| To do |
Identify each line below containing the string "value" and copy it.
━━━━━ Dataset extract ━━━━━
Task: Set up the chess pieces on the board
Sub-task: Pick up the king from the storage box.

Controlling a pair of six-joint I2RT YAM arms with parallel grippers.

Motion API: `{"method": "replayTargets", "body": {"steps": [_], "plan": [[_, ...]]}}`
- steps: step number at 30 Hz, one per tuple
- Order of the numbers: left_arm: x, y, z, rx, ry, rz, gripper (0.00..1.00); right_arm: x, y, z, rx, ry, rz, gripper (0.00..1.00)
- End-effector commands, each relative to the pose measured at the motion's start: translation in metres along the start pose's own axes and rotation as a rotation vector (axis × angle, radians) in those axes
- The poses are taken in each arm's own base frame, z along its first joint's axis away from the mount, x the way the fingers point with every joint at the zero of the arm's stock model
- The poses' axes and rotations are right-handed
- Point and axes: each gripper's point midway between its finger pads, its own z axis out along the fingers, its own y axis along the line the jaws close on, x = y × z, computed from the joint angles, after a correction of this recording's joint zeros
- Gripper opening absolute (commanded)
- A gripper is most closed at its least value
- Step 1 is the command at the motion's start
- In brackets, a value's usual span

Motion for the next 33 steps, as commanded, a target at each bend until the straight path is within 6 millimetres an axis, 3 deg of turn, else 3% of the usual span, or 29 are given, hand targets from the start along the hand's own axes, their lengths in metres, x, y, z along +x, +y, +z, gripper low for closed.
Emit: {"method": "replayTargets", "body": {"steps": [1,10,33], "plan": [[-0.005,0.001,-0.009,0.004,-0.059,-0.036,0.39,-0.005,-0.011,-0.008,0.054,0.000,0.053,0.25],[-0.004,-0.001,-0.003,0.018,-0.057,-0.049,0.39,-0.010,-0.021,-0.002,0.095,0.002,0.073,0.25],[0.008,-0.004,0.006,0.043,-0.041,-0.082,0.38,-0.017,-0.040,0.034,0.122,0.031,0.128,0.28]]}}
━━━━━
| Response area |
- A gripper is most closed at its least value
- In brackets, a value's usual span

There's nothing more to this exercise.